DEEPSAL research project

We’re pleased to announce news of a new CBRL project publication that came out earlier this August; “The DEEPSAL Project: Using the Past for Local Community Futures in Jordan” in the journal “Conservation and Management of Archaeological Sites”. 

A CBRL initiative that ran from January 2015 – June 2016, the Deep Past as a Social Asset in the Levant (DEEPSAL) project examined two communities in southern Jordan, Beidha and Basta, who live near significant Neolithic archaeological sites. Funded by a British Academy Strategic Development Award, the project was part of a long-standing initiative to establish and promote a ‘Neolithic Heritage Trail’ for southern Jordan and to engage local communities at sites along the trail. 

The DEEPSAL team was made up of British Academy sponsored Post-doctoral Fellow, Dr Oroub el Abed (specialist in political economy of development), Prof. Bill Finlayson (former CBRL Director, archaeologist and Neolithic specialist), Dr Carol Palmer (British Institute Amman Director, anthropologist) and Dr Paul Burtenshaw (Sustainable Preservation Initiative, consultant and former CBRL Post-doctoral Fellow). 

The project collected information on the communities’ current socioeconomic conditions, their relationship with local cultural heritage and how that cultural heritage currently benefits or hinders them.
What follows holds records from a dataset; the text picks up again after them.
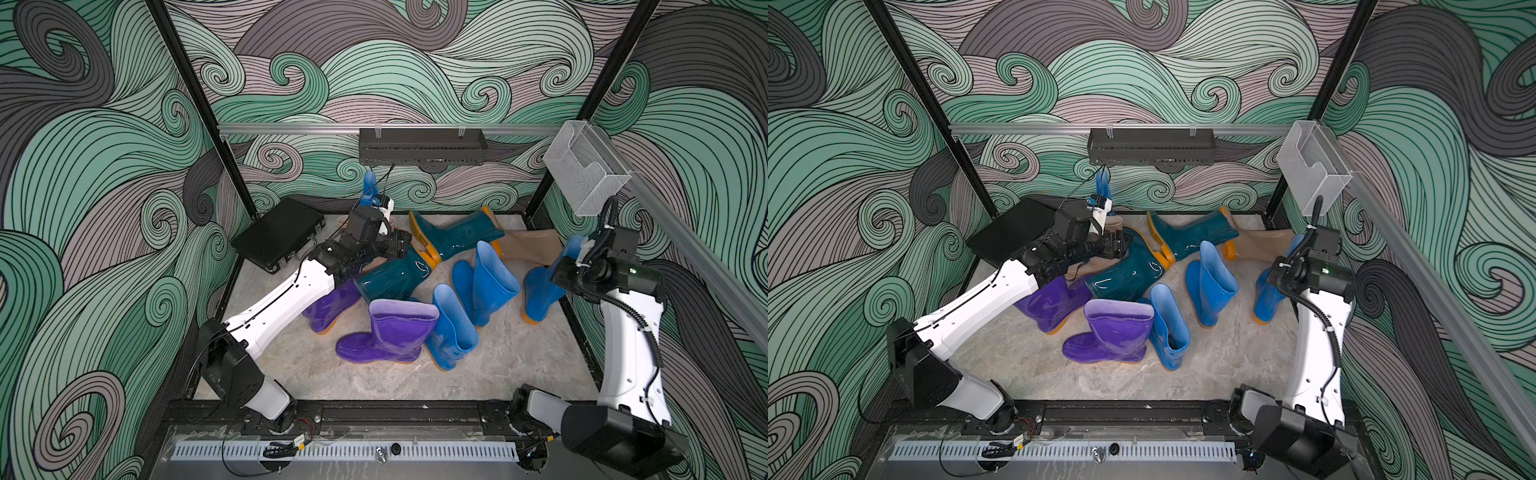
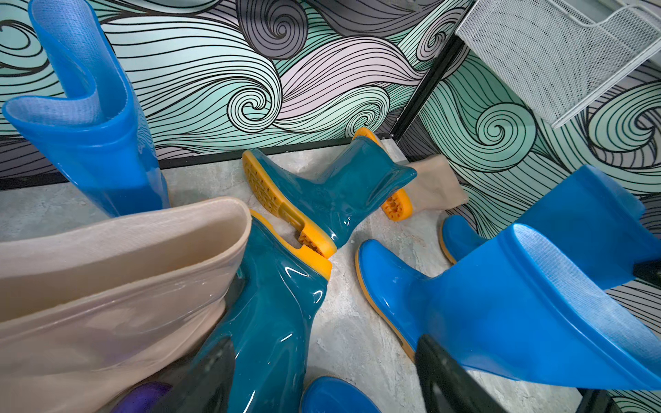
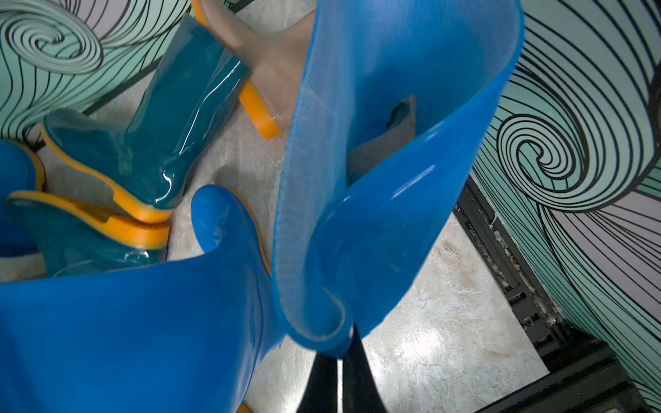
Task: Match and arrange rain boots in pairs
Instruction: Adjust the rain boot at the center of the board.
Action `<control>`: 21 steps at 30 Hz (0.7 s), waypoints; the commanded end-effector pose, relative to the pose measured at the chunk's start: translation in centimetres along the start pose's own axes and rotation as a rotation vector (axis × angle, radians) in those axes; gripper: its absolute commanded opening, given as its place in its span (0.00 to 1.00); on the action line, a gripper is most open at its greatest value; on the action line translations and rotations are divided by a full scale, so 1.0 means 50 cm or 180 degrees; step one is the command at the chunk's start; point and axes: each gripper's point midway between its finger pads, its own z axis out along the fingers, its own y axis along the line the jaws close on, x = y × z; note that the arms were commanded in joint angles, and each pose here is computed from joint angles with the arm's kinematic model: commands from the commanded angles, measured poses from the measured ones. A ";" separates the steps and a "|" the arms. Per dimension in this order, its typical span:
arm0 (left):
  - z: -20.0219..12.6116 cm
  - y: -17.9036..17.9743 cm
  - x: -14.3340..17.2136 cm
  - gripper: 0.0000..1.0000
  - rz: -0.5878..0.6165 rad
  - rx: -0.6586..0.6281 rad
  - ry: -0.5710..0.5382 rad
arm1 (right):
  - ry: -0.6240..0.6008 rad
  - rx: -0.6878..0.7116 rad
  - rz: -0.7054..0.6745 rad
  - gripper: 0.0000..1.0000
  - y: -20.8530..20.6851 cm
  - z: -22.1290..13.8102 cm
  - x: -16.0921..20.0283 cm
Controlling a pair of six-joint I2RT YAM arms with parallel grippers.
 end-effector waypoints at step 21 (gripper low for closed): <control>-0.010 -0.002 0.009 0.80 -0.0040 0.0074 -0.0008 | 0.0400 0.0335 -0.0570 0.98 0.010 -0.028 0.108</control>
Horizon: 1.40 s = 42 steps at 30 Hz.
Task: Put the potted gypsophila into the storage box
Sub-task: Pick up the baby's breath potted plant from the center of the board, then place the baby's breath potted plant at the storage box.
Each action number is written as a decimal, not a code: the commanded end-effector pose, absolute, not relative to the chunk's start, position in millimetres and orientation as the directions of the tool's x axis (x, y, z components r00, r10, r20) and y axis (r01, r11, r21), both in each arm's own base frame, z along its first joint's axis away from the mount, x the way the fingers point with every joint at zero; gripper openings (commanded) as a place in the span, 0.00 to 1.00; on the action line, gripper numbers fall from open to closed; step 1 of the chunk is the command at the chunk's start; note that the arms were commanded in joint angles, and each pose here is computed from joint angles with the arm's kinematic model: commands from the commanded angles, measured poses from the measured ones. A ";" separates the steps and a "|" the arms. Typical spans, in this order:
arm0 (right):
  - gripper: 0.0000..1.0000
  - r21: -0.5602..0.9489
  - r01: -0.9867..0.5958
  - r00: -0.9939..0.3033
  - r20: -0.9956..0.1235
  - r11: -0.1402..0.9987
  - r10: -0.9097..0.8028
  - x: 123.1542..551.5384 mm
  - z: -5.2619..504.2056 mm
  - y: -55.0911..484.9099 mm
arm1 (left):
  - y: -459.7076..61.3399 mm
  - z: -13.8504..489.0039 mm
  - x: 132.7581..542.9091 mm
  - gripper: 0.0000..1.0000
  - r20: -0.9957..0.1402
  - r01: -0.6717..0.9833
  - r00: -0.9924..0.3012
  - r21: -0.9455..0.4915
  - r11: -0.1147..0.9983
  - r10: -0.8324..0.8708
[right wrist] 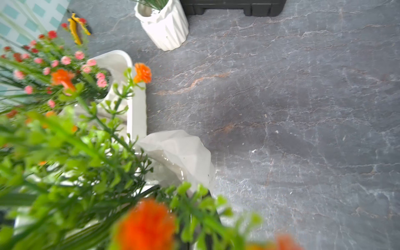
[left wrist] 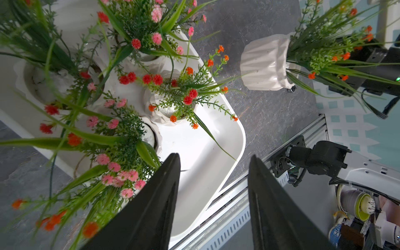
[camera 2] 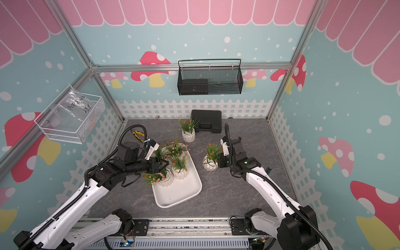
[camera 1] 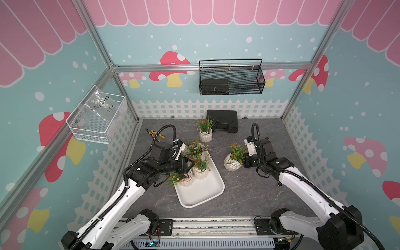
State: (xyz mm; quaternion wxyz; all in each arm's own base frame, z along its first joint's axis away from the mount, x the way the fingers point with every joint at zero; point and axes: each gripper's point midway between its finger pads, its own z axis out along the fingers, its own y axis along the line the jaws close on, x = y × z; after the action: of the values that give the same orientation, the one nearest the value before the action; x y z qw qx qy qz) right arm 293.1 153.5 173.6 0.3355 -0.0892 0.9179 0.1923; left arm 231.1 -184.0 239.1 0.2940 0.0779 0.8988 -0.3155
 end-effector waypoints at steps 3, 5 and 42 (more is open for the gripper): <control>0.00 0.325 -0.398 -0.732 -0.676 0.858 -0.083 273.0 195.4 168.2 | -174.7 221.6 220.3 0.52 -0.548 0.307 -0.836 -0.487 0.818 -0.013; 0.00 0.326 -0.430 -0.718 -0.689 0.842 -0.100 266.4 202.9 176.7 | -172.2 220.9 219.6 0.52 -0.553 0.304 -0.833 -0.480 0.823 -0.015; 0.02 0.352 -0.680 -0.686 -0.615 0.643 -0.389 199.5 143.8 396.8 | -147.5 207.3 236.5 0.52 -0.490 0.246 -0.866 -0.593 0.767 -0.101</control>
State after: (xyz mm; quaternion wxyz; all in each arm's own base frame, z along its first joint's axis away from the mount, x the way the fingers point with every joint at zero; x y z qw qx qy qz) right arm 189.7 367.8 113.3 0.2108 -0.3197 0.8903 0.2464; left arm 235.5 -144.8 205.2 0.2536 0.0279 0.9112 -0.3236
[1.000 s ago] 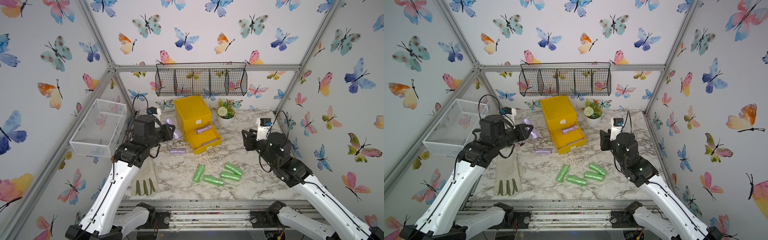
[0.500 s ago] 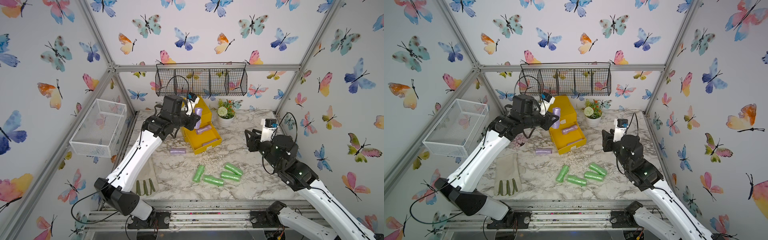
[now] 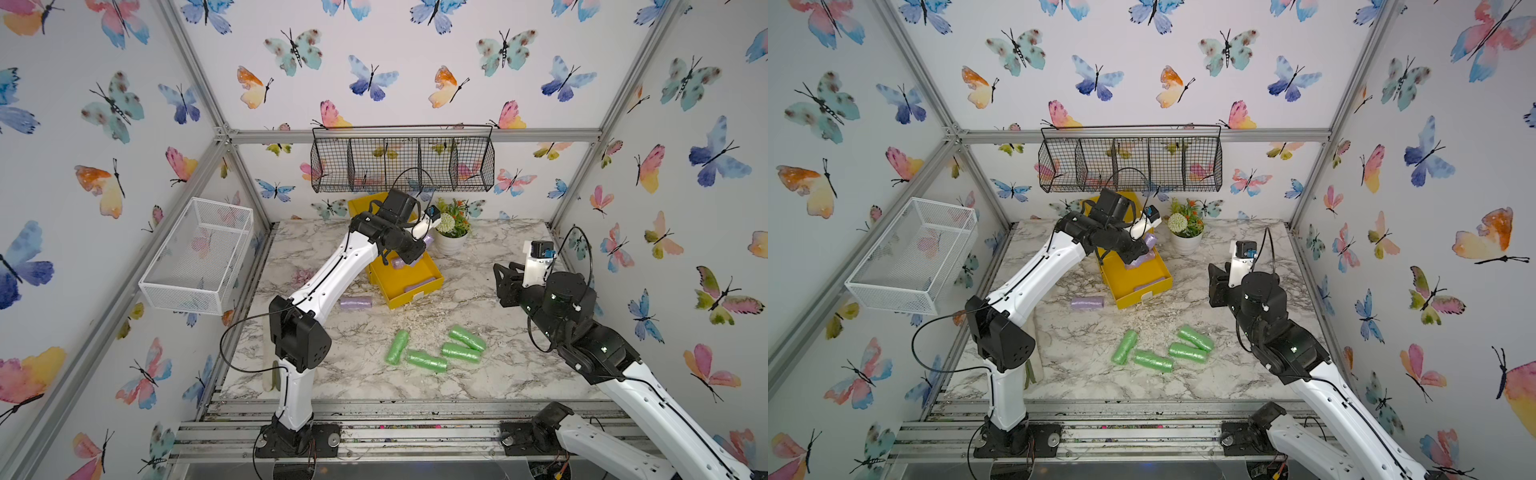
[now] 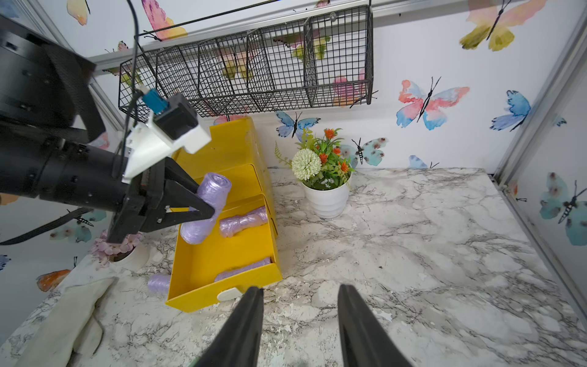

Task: Sort the rolls of trash bags by color and place them into the drawer
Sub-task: Place the roll of trash bags in the drawer.

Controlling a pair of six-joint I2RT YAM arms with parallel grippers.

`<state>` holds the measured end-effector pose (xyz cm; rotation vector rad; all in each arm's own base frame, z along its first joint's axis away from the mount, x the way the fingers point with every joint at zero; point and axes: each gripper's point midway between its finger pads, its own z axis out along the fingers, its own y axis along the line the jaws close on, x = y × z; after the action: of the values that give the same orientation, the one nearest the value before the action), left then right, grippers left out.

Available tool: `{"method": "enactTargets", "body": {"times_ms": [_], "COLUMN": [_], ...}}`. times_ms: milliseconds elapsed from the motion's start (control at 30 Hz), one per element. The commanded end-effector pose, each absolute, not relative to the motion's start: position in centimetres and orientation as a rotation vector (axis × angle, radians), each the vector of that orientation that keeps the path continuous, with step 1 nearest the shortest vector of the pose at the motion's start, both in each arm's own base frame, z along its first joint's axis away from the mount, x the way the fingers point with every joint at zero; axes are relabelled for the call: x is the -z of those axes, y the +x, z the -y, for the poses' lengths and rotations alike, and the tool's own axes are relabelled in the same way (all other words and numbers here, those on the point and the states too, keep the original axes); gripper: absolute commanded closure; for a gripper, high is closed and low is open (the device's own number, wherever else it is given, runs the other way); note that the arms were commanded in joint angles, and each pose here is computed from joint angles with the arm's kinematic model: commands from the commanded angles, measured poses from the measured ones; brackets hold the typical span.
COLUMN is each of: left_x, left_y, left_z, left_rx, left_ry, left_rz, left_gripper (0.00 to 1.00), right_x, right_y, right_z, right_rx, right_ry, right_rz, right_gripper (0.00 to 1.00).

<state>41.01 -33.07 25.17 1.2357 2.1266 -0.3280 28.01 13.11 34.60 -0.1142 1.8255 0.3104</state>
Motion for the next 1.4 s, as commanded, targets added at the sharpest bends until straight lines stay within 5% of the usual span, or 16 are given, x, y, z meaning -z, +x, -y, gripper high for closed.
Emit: {"method": "enactTargets", "body": {"times_ms": [0,633,1200,1367], "left_x": [-23.6,-14.6,-12.4,-12.4], "left_y": [41.6,42.5,43.7,44.2], "left_z": [33.0,32.6,32.7,32.7], "left_rx": [0.261,0.102,-0.013,-0.041], "left_ry": [1.288,1.432,1.453,1.434], "left_rz": [-2.141,-2.311,-2.329,-2.322], "left_gripper": [1.00,1.00,1.00,0.86], "right_x": [-35.4,-34.9,-34.1,-34.1], "right_y": [28.0,28.4,28.3,28.2], "right_z": [-12.4,-12.5,-12.4,-12.2], "right_rx": [-0.264,-0.215,-0.182,-0.173], "right_ry": [-0.112,-0.159,-0.189,-0.189], "right_rz": [-1.822,-1.842,-1.847,-1.846], "right_gripper": [0.56,0.56,0.56,0.55]}}
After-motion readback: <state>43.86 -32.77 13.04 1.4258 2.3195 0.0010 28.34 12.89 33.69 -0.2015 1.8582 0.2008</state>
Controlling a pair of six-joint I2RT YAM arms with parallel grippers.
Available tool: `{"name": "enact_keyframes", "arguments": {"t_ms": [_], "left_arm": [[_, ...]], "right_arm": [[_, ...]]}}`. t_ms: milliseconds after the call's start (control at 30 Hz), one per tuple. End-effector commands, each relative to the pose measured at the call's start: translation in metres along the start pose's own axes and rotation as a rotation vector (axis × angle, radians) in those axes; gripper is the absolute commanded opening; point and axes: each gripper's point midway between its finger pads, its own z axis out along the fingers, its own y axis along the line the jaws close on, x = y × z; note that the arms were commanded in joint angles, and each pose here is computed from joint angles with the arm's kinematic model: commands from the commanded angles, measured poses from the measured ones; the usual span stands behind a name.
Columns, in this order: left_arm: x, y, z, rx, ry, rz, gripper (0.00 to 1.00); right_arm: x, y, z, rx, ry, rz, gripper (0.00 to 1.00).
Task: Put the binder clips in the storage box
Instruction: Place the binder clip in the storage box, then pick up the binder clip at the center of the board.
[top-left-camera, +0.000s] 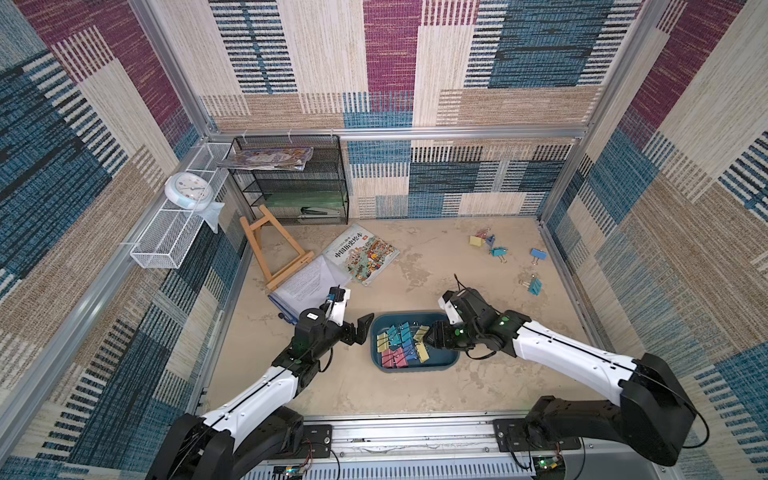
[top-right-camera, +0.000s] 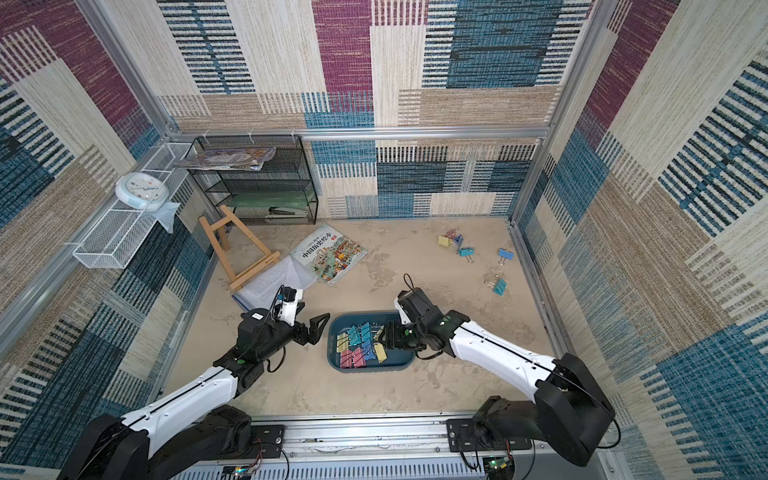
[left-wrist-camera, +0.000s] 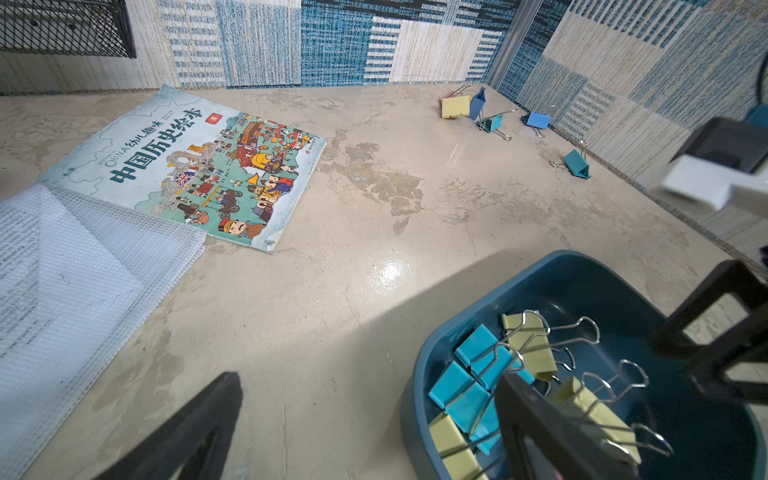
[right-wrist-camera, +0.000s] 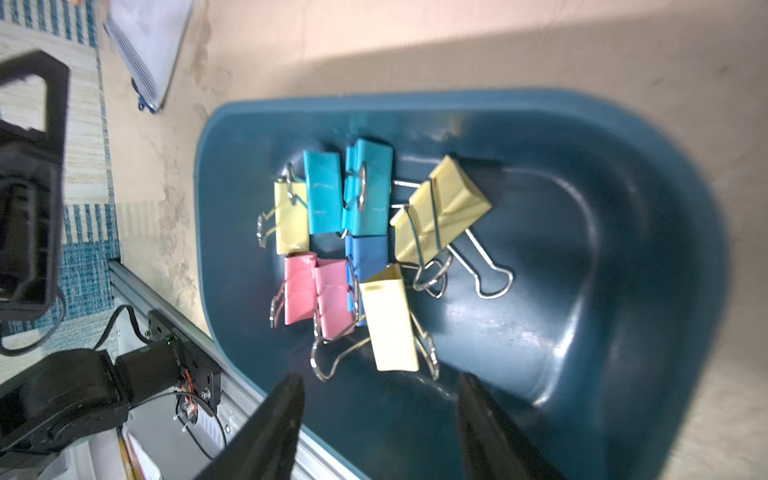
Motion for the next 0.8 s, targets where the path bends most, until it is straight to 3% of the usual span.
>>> {"name": "enact_keyframes", "arguments": {"t_ms": [0, 167, 333, 500, 767], "left_arm": [[-0.021, -0.007, -0.008, 0.023, -0.068, -0.034, 0.99], [-0.075, -0.025, -0.033, 0.046, -0.199, -0.281, 0.96], [-0.096, -0.059, -0.032, 0.106, -0.094, -0.498, 0.88], [-0.107, -0.11, -0.017, 0.243, 0.036, -0.503, 0.84], [-0.097, -0.181, 0.024, 0.484, 0.251, -0.365, 0.85]], "right_arm": [[-0.029, -0.023, -0.03, 0.175, -0.169, -0.021, 0.72], [-0.1, -0.049, -0.084, 0.359, -0.443, -0.021, 0.79], [-0.162, -0.152, -0.126, 0.705, -0.5, 0.213, 0.79], [-0.193, -0.242, -0.141, 0.978, -0.44, 0.325, 0.79], [-0.218, -0.318, -0.111, 1.041, -0.249, 0.259, 0.75]]}}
The information was used to inform nascent strategies to utilize the sites sustainably as development assets and suggest alternative strategies as necessary.  

The project research report, written by Dr Oroub El Abed, with contributions by the DEEPSAL team members, has also just been published and are available open-access on the ADS platform. Presented in the context of the increasing interest to use archaeological resource to benefit local communities, the results showed that a tourism-based strategy is suitable for the community at Beidha but there was a need to focus on basic business skills. For Basta, a tourism-based strategy is currently unsuitable and efforts should focus instead on supporting educational activities.